# Defining Tools — LangChain / LlamaIndex

Source: https://www.geekswithgeeks.com/en/langchain-llamaindex/a-tools

> Turn a function into a tool with a name, description and schema.

## A function the model can ask for

A **tool** is a function with a **name**, a **description** and an **argument schema** that the model can request. The `@tool` decorator builds all three from the function: the name from the function name, the description from the **docstring** and the schema from the **type hints**. Good docstrings matter because the model reads them to decide when to call the tool. With a tool-calling chat model, `model.bind_tools([...])` lets the model reply with a structured request ("call `add` with a=2, b=40"); **your code** (or an agent loop) executes it and returns the result. Validate arguments and limit what each tool can do.

## Act, decide, recover

Tools let models act, routing picks a path, and retries and fallbacks keep chains running.

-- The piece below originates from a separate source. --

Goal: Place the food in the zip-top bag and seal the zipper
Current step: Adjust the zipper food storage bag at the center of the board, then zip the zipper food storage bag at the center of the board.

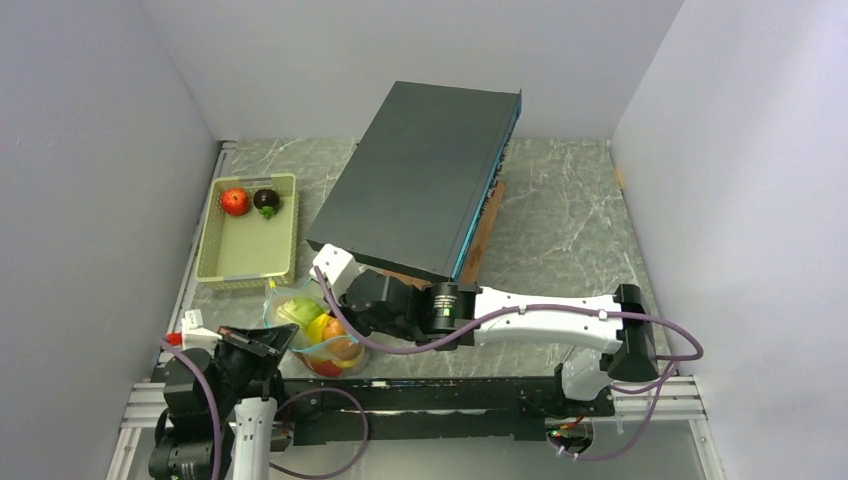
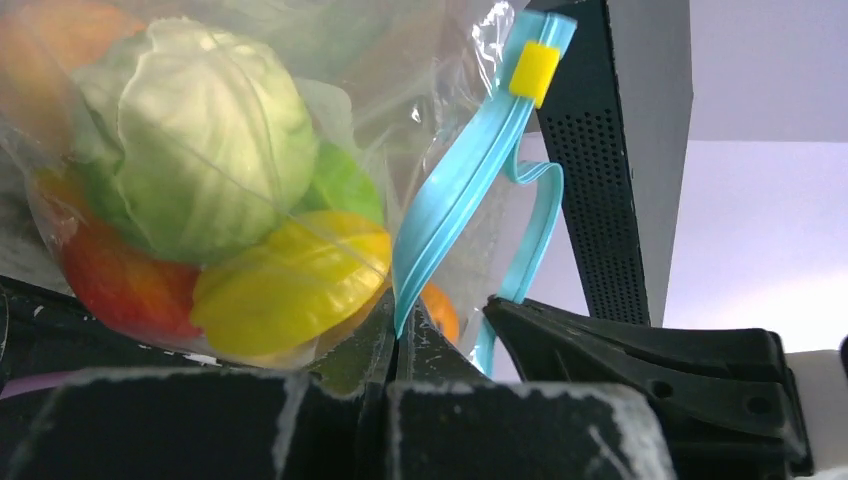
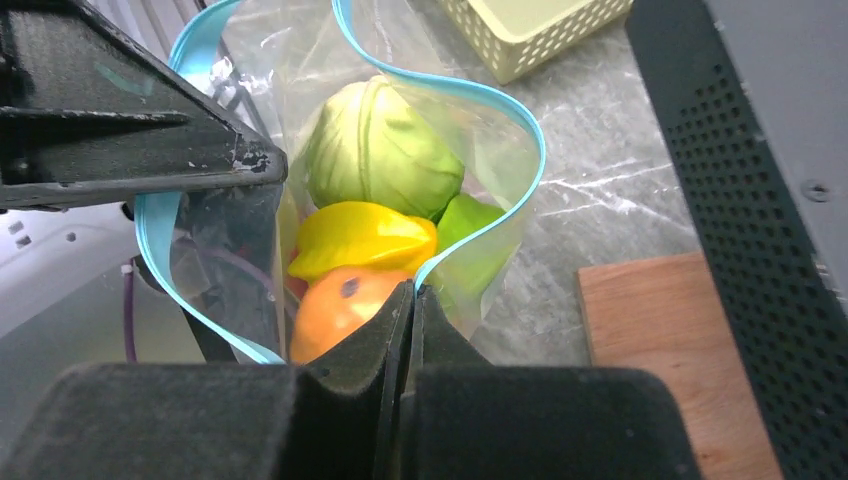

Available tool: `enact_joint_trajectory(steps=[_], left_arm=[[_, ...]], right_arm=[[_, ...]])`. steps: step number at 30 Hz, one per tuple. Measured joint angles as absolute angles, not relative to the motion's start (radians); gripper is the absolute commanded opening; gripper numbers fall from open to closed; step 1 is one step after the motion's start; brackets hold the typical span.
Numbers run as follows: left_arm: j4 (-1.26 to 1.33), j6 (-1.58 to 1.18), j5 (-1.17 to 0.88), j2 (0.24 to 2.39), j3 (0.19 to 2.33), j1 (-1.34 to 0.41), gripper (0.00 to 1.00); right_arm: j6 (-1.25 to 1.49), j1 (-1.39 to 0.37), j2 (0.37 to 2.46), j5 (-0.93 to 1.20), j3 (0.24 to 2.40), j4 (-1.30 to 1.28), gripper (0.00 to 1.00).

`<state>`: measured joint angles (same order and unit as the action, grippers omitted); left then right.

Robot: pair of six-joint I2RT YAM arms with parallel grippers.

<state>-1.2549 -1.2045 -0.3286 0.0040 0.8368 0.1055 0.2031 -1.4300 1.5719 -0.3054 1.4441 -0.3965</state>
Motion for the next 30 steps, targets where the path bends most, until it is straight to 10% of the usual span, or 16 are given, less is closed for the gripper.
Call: enact_joint_trajectory(steps=[11, 16, 22, 25, 30], left_arm=[[-1.243, -1.236, -0.350, 0.004, 0.641, 0.106, 0.00], [-1.248, -1.231, -0.353, 0.004, 0.652, 0.106, 0.00], [-1.256, -1.224, -0.350, 0.004, 0.683, 0.106, 0.00], [-1.257, -1.225, -0.350, 0.004, 0.684, 0.106, 0.00], [-1.255, -1.225, -0.345, 0.004, 0.684, 0.106, 0.00]], right_arm=[[0.178, -1.405, 1.565, -0.272, 1.405, -0.353, 0.02], [0.162, -1.402, 1.557, -0.211, 1.405, -0.355, 0.40], [0.130, -1.398, 1.555, -0.212, 1.407, -0.350, 0.54], [0.104, -1.395, 1.592, -0.237, 1.443, -0.348, 0.50], [0.054, -1.384, 1.698, -0.234, 1.533, -0.331, 0.07]])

![Four tools: tools, branch, retry, trace.](assets/figures/langchain-llamaindex/section-3-map.svg) — Figure 3.1 — Tools, branch, retry and trace.

## A tool from a function, run

I ran this offline in a Python virtual environment with langchain-core 1.6.6, langchain-text-splitters 1.1.2 and llama-index-core 0.14.25. No API key or network call is needed because a fake model or a toy embedding stands in for the real one. The decorator derived the tool name `add`, its description from the docstring, and an argument schema from the type hints. Invoking it with a dict returns 42.

```python
from langchain_core.tools import tool

@tool
def add(a: int, b: int) -> int:
    """Add two integers."""
    return a + b

print(add.name, "|", add.description)
print(add.args)
print(add.invoke({"a": 2, "b": 40}))

```

Output:

```
add | Add two integers.
{'a': {'title': 'A', 'type': 'integer'}, 'b': {'title': 'B', 'type': 'integer'}}
42
```

## Write the docstring for the model

Say what the tool does, when to use it and what each argument means. Vague descriptions cause wrong or missing tool calls.

**Quiz:** Where does the @tool decorator get the tool description from?

- [x] The function's docstring
- [ ] The file name
- [ ] A random string
- [ ] The GPU

*Answer:* The function's docstring. The docstring becomes the description the model reads.